A better answer would start by getting rid of a slew of arbitrary licensing rules that restrict how drivers can earn. Depending on where you are in the UK this includes rules rules that prohibit drivers from picking up outside certain areas, rules that prevent drivers receiving trips from multiple apps, rules that prevent drivers waiting in certain places, and more besides.

In some cases, one licensing authority will explicitly require drivers to do something (e.g. put signage on their car) while the neighbouring authority bans it outright.

Whatever rationale existed when these sorts of rules were first introduced, today the only real function they serve is to allow fading local institutions to flex their muscles at drivers’ expense.

A single streamlined national regime for private hire — built from the ground up for the internet era and reflecting that fact that peoples’ lives are bigger than local government boundaries — is long overdue.1

Another way to give earnings a boost would be to drop the fees that licensing authorities make drivers pay. In some cases these can run to almost £1,000 a year (and sometimes a inordinately long wait), just for permission to work.

Radical reform of the licensing regime wouldn’t mean a free-for-all on our roads.

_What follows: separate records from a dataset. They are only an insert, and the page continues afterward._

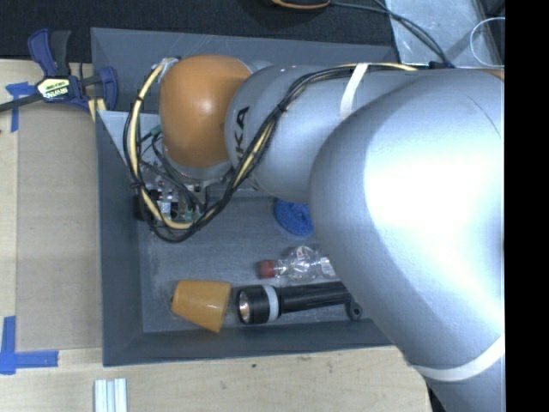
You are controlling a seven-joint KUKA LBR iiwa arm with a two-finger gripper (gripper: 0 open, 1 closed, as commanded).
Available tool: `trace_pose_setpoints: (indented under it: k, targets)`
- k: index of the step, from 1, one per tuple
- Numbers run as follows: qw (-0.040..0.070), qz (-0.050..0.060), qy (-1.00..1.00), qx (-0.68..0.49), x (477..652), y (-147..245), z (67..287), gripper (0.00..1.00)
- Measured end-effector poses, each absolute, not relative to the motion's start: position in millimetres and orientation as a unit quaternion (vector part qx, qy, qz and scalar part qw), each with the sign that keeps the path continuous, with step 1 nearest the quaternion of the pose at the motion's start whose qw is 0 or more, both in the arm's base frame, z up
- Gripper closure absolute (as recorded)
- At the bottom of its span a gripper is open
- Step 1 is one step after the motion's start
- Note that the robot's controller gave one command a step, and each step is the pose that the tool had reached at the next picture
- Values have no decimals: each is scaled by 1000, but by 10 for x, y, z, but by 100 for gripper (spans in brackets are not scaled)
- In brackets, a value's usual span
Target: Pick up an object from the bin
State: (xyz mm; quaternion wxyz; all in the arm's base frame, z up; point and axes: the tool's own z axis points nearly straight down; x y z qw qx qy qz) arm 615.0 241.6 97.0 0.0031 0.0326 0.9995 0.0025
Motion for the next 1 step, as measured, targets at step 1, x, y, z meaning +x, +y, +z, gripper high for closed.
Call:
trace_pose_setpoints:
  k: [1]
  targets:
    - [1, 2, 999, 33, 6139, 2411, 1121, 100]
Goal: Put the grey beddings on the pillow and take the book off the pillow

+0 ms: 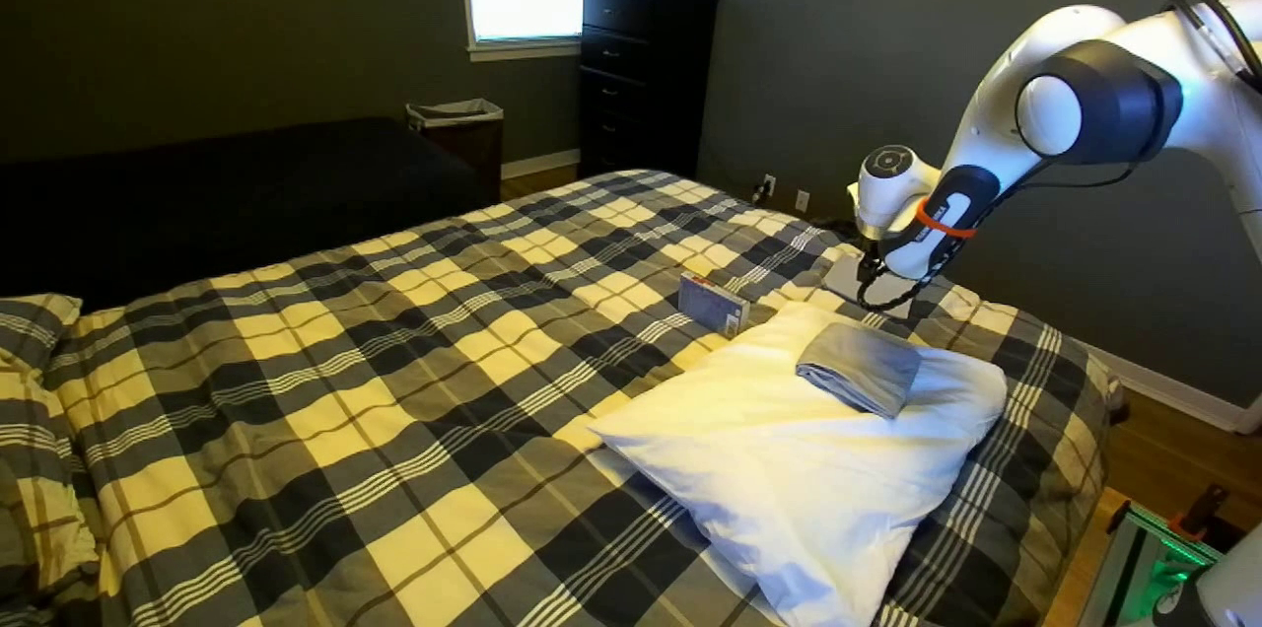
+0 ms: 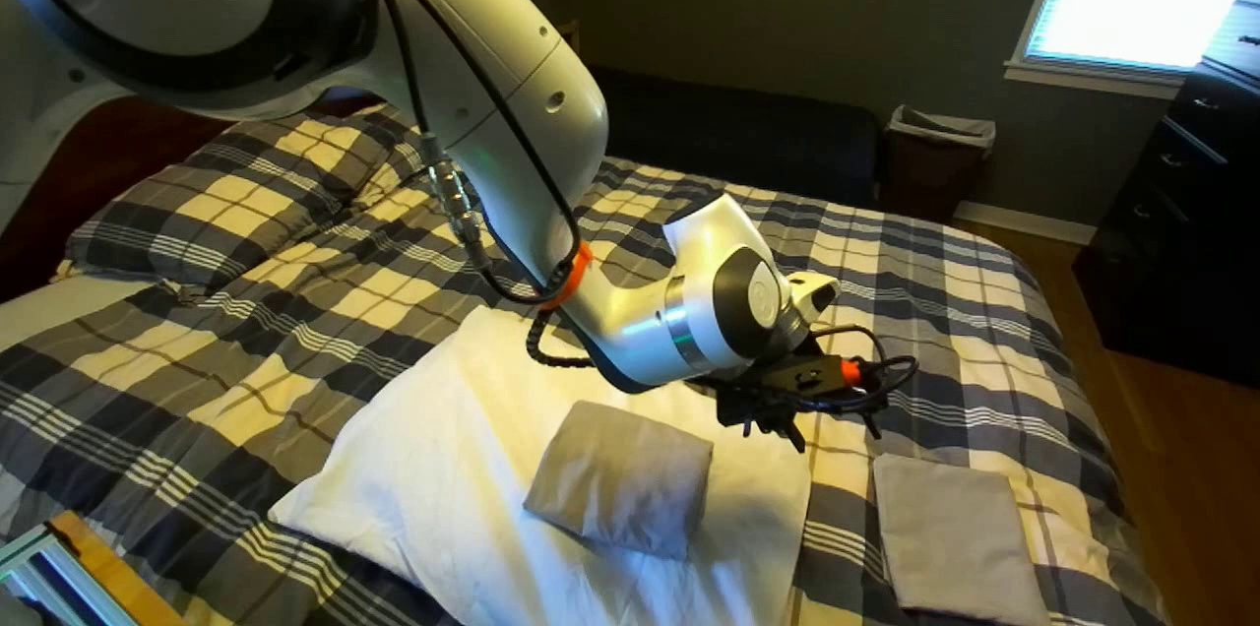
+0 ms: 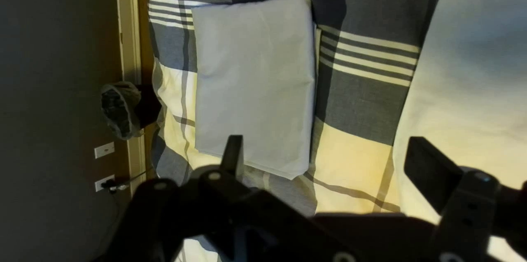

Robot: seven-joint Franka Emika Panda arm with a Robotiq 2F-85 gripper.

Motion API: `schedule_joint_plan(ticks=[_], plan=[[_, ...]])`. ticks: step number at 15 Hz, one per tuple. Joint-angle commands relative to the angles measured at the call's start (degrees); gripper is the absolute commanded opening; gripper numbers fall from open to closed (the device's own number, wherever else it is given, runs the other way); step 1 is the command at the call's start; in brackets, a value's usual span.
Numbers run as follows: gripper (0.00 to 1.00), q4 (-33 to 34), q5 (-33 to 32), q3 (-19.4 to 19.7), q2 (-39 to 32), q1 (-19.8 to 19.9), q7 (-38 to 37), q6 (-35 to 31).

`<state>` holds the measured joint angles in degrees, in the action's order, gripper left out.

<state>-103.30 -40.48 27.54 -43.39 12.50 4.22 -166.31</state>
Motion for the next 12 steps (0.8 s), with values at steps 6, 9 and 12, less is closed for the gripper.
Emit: schedule_joint_plan(ticks=[6,9,12], plan=[[1.00,9.59,5.08,-2.55,-6.34,3.61,1.87,1.20],[1.00,12.88,7.72,-3.49,-9.06,5.10,3.76,2.16],[1.00,15.79,9.87,-4.35,-11.73,6.57,6.88,2.67]])
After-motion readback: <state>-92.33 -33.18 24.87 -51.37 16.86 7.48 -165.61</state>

Drivers should still be required to present valid insurance and pass a background check before being allowed to receive trips.

On top of this, requiring all operators to record trip data on an automated booking system, along with implementing technology-enabled innovations like real-time ID checks and enforced rest periods, would do more for safety than making drivers jump through any number of hoops to get their licence granted.

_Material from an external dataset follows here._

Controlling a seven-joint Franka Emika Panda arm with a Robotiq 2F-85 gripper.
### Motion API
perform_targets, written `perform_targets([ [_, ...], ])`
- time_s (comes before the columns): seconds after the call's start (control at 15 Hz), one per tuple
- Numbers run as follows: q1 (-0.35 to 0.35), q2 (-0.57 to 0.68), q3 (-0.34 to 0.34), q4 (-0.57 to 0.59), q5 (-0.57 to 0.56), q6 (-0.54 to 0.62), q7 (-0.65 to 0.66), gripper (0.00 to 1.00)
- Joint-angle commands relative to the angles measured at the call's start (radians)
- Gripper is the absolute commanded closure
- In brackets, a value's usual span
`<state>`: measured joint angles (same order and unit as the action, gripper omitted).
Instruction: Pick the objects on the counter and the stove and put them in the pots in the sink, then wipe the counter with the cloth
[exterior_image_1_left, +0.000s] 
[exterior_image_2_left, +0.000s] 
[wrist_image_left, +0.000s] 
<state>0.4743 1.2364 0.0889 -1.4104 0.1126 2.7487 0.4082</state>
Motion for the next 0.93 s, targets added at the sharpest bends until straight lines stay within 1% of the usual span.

Other sensible reforms in a similar vein might include replacing paper documents with digital credentials, introducing portable benefits accounts that drivers could take with them from one company to another, and opening up APIs for mass transit to facilitate better integration between mobility providers across a city.

Longer term we also need to rethink our approach to employment law and social safety nets, moving past outdated notions of employees, workers and independent contractors and replacing them with something more reflective of work in the 21st century — but more on that another time.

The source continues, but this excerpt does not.